With help from a Kickstarter campaign and a focus on monthly subscriptions, their focus is to build a marketplace for more sustainable local journalism.

And they move fast: Their pivot toward building Block Club Chicago came only a few months after they were laid off, said Stephanie Lulay, another co-founder of Block Club Chicago. “They built DNAinfo Chicago, then were brave enough to start their own neighborhood news site with little funding when Joe Ricketts shut DNAinfo down,” she said. As of August 2019, Block Club Chicago had hit 20 million page views and pulled in 8,000 subscribers. 

Graham Watson-Ringo
Managing editor
Rivard Report

The former executive producer of expressnews.com, former blog editor at Yahoo! Sports and writer at ESPN.com, Graham Watson-Ringo joined the Rivard Report as managing editor in June 2018. The Rivard Report is a nonprofit, nonpartisan digital news organization based in San Antonio. She had a successful run growing the digital properties of the San Antonio Express-News — including launching multiple podcasts and instituting a social media strategy. And this year, Watson-Ringo is spearheading the Rivard Report’s efforts to help test drive Newspack, a new publishing product from WordPress devoted to addressing the needs of small to medium-sized news publishers. The newsroom was one of 11 chosen from more than 370 publishers that applied.

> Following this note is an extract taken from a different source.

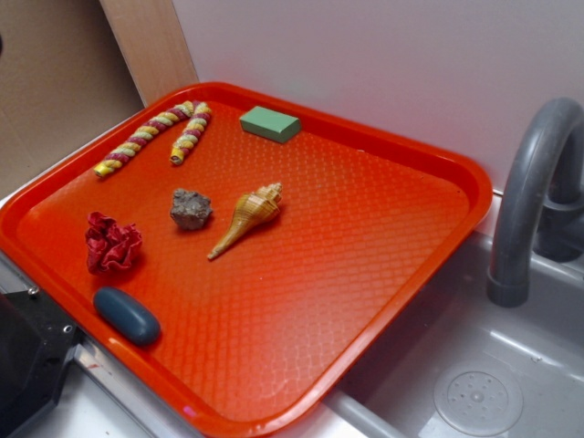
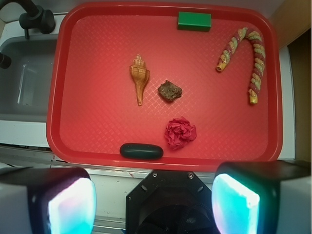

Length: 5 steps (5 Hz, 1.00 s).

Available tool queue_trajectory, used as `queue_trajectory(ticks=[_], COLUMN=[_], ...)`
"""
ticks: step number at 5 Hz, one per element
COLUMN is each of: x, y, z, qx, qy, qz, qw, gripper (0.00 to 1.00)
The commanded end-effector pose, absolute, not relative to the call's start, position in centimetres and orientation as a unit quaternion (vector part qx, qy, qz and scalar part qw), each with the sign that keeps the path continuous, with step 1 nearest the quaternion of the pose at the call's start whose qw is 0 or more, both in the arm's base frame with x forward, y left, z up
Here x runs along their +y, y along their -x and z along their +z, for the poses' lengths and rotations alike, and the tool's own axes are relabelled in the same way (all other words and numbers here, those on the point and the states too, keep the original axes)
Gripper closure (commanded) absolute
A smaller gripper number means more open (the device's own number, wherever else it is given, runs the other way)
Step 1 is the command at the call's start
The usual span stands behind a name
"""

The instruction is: Grab the multicolored rope.

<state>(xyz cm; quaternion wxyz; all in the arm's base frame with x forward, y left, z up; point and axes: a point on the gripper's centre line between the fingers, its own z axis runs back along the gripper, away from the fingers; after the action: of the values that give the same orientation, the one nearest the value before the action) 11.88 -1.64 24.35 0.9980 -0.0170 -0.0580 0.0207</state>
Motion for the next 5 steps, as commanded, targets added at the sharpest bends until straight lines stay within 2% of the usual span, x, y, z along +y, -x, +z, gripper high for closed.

“Graham is one of those nonprofit news leaders with rock-solid news values, high energy, and an enterprising way of thinking about how to do news in new ways,” said INN’s Sue Cross. “In other words, she’s one of the people who are reinventing news as a public service —  representative of a generation of newsroom leaders who are savvy about business and community engagement as well as reporting and editing.”

A special thanks to all the people in the local news ecosystem who suggested ideas for the year-end roundups, especially Mara Jezior at INN, who helped shepherd more ideas my way!

Mark Glaser is executive editor of MediaShift.